## TASK ITEM
Retype exactly the lines from the one with "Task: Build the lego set" down to the final line of the material below, both included, and nothing more.
BEGIN GIVEN INFORMATION
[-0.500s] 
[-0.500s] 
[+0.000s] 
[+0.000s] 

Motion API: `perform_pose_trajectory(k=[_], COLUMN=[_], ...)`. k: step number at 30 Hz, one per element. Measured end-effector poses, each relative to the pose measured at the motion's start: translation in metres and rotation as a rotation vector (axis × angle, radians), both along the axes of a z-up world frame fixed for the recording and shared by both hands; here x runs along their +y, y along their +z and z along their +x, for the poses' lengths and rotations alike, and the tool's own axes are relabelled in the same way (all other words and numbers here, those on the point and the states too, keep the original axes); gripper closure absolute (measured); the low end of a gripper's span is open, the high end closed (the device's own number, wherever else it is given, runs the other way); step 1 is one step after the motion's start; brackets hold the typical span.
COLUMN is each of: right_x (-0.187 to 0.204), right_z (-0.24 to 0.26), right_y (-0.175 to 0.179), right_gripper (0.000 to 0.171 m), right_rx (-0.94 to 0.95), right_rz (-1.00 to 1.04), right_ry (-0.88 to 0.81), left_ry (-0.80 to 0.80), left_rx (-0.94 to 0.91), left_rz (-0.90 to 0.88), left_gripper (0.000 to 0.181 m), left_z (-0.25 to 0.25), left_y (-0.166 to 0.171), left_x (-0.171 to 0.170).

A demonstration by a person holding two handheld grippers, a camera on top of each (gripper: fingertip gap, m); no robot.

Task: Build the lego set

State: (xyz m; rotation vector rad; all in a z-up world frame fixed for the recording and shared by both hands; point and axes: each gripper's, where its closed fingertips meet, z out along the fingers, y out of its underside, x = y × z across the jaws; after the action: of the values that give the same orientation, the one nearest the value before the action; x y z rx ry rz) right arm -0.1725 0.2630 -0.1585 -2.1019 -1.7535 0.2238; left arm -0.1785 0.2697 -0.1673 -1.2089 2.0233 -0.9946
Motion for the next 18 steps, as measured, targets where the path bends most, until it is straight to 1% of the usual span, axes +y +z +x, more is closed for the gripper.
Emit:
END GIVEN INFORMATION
## RESPONSE TO THIS EXERCISE
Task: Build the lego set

State: (xyz m; rotation vector rad; all in a z-up world frame fixed for the recording and shared by both hands; point and axes: each gripper's, where its closed fingertips meet, z out along the fingers, y out of its underside, x = y × z across the jaws; after the action: of the values that give the same orientation, the one nearest the value before the action; x y z rx ry rz) right arm -0.1725 0.2630 -0.1585 -2.1019 -1.7535 0.2238; left arm -0.1785 0.2697 -0.1673 -1.2089 2.0233 -0.9946
Motion for the next 18 steps, as measured, targets where the path bends most, until it is straight to 1% of the usual span, axes +y +z +x, more is closed for the gripper.
Emit:

Nothing further remains to be added to the answer.